If the simulated data is ready, the time benchmark for most methods can be done by python 2-0_1S_time_benchmark.py 100 rk where one must use the same $\beta$ (100 above) as in the simulation and the last piece (rk above) must be subsituted by the method being benchmarked (rk for Runge-Kutta, kry for Krylov, rmjp for R-MJP, and me for naive matrix exponential).

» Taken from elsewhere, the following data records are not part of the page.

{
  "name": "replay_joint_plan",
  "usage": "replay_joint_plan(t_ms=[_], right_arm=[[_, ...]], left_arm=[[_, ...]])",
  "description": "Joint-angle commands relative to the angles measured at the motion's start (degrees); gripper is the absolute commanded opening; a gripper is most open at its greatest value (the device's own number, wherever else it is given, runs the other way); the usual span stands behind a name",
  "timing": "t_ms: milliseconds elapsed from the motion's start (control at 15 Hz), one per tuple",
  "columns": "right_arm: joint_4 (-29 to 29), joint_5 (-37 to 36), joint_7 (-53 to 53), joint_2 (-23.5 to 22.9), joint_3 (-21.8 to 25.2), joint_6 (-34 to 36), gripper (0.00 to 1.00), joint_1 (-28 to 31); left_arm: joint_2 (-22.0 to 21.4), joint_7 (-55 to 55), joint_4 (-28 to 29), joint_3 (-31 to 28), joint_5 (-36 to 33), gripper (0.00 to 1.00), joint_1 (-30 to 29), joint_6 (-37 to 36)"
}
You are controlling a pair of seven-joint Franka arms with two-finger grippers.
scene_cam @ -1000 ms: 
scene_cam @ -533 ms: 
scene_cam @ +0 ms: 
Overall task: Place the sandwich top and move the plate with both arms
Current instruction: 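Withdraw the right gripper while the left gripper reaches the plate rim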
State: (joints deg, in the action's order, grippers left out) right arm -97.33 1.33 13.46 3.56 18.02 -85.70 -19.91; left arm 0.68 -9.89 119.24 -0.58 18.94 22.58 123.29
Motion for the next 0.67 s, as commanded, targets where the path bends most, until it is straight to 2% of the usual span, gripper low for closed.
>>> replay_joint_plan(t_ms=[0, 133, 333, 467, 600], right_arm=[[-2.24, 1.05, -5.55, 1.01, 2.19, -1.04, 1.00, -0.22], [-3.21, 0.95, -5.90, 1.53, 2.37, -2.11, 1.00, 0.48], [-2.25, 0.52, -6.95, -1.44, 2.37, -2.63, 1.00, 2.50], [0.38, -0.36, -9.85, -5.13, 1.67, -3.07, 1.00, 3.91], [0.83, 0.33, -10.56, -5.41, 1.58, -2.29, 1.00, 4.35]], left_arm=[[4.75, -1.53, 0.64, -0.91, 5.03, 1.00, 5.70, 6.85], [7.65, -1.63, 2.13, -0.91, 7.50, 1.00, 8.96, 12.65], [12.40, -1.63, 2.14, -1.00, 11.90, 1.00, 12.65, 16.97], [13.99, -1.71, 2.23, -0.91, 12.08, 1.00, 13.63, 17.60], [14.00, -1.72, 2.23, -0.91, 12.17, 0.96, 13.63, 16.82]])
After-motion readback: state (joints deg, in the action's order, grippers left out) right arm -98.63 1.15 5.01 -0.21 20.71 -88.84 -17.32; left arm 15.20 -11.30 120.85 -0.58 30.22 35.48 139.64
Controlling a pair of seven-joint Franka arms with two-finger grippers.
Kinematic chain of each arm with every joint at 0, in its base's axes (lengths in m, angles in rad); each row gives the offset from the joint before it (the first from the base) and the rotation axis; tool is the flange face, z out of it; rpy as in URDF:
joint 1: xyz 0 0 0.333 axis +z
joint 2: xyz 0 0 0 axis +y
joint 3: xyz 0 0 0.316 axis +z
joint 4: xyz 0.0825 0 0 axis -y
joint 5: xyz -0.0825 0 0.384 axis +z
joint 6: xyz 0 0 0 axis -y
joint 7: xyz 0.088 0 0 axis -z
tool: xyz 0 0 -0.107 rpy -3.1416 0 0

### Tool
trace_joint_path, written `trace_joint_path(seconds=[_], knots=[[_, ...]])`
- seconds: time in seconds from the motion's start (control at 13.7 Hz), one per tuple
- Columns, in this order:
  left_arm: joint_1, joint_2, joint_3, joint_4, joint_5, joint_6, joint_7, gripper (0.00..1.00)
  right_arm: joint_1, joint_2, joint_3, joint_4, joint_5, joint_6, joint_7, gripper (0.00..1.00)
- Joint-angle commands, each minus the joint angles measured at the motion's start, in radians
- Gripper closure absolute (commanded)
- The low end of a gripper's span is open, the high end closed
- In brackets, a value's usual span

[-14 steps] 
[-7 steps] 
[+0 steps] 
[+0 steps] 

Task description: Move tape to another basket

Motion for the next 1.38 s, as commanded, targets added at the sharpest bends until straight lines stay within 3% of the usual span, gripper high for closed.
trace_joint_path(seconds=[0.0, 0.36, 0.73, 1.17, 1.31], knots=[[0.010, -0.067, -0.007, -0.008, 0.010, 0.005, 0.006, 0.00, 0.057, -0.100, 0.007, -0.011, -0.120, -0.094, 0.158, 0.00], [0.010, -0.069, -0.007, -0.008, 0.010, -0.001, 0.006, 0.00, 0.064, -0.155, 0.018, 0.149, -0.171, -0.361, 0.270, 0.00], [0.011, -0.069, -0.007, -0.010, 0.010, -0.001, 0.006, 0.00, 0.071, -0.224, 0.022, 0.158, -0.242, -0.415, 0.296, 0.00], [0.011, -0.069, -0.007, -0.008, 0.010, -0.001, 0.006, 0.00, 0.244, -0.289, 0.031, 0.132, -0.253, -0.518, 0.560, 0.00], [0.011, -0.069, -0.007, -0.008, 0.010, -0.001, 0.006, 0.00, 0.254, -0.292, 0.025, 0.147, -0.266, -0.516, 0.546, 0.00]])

In order to benchmark J-MJP, which requires a significantly different code, we use python 2-4_1S_JMJP_time_benchmark.py 100

The equivalent bash for the two states and autoregulatory are, respectively,

python 5-0_2S_time_benchmark.py 100 rk

python 8-0_STS_time_benchmark.py 100 rk

and for JMJP we can, respectively, use

python 5-4_2S_JMJP_time_benchmark.py 100 rk

python 8-4_STS_JMJP_time_benchmark.py 100 rk

Inference

Finally the inference (needed in Fig. 4, Fig.5, and SI-B) is done by,

python 3-0_1S_Gibbs.py 100 rk

by replacing the $\beta$ and the method as for the time benchmark.

The equivalent

python 6-0_2S_Gibbs.py 100 rk

python 9-0_STS_Gibbs.py 100 rk

and for JMJP use

python 6-0_2S_JMJP_Gibbs.py 100 rk

python 9-0_STS_JMJP_Gibbs.py 100 rk